A survey of critical care providers from 16 ICUs in New York City revealed that although >95% respondents believed in vitro antimicrobial susceptibility testing improved outcomes, only 33% were familiar with standard testing methods (14). Although emergence of rapid molecular diagnostics will better inform antimicrobial management in the future, intensivists will be expected to synthesize and implement these results in real time. Directors of ICUs need to nest the control of AR within existing ICU quality initiatives; decreasing healthcare-associated infections will in turn decrease AR. Intensivists must emphasize the importance of aseptic and barrier precautions and procedural checklists to their teams and become role models for handwashing, an inexpensive yet underutilized solution for curbing AR. The interplay between AR and sepsis is more relevant today than it was in the pre-crisis era, yet neither of the recent landmark clinical trials evaluating early goal-directed therapy (ProCESS [Protocol-based Care for Early Septic Shock], ProMISe [Protocolized Management in Sepsis], and ARISE [Australasian Resuscitation in Sepsis Evaluation]) in sepsis mention AR. A recent analysis of time to antibiotics, as part of a mandated care bundle, did not assess the appropriateness of antibiotic therapy in culture-positive sepsis (15). Antimicrobial resistance currently makes up less than 2% of the critical care fellowship curriculum posted by the American Board of Medical Specialties.
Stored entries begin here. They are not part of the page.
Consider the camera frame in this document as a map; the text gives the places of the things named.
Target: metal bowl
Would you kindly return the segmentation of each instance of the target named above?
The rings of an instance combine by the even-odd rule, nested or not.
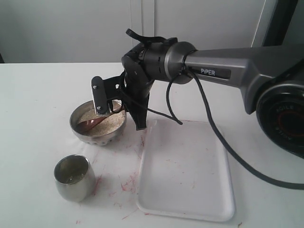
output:
[[[105,134],[105,135],[101,135],[101,136],[88,136],[88,135],[78,133],[75,130],[75,127],[78,124],[80,117],[84,113],[86,113],[92,109],[94,109],[93,101],[88,101],[88,102],[80,105],[77,109],[75,109],[75,111],[71,114],[71,117],[70,117],[70,126],[72,128],[72,131],[81,141],[83,141],[85,143],[92,144],[92,145],[99,145],[99,146],[107,145],[109,142],[111,142],[117,136],[121,135],[121,133],[124,131],[125,125],[127,122],[126,112],[125,112],[125,110],[122,110],[122,112],[124,113],[123,124],[119,128],[117,128],[115,131],[113,131],[109,134]]]

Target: spoon
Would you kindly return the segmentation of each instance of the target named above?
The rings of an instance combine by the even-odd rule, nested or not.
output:
[[[105,120],[106,118],[110,117],[111,115],[113,114],[117,114],[117,113],[113,113],[111,112],[109,115],[107,116],[101,116],[101,117],[98,117],[96,119],[91,119],[91,120],[85,120],[83,122],[80,122],[76,125],[76,128],[75,130],[82,134],[82,133],[85,133],[87,131],[90,131],[92,128],[94,128],[95,126],[97,126],[98,124],[100,124],[103,120]]]

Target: table surface
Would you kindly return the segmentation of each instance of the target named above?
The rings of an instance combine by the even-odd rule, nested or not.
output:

Although it is not feasible to expect the intensivist to be an expert in myriad resistance mutations and their implications, knowledge of AR prevention, diagnosis, and management is a reasonable expectation on par with ventilator management, resuscitation, and extracorporeal therapies. As part of the paradigm change toward a multispecialty critical care workforce, a small but growing number of intensivists are in fact receiving fellowship training in ID (16), and programs are beginning to offer official tracks for dual-training; this dually trained group could be leveraged for clinical, policy, and academic contributions relevant to the AR crisis in our ICUs.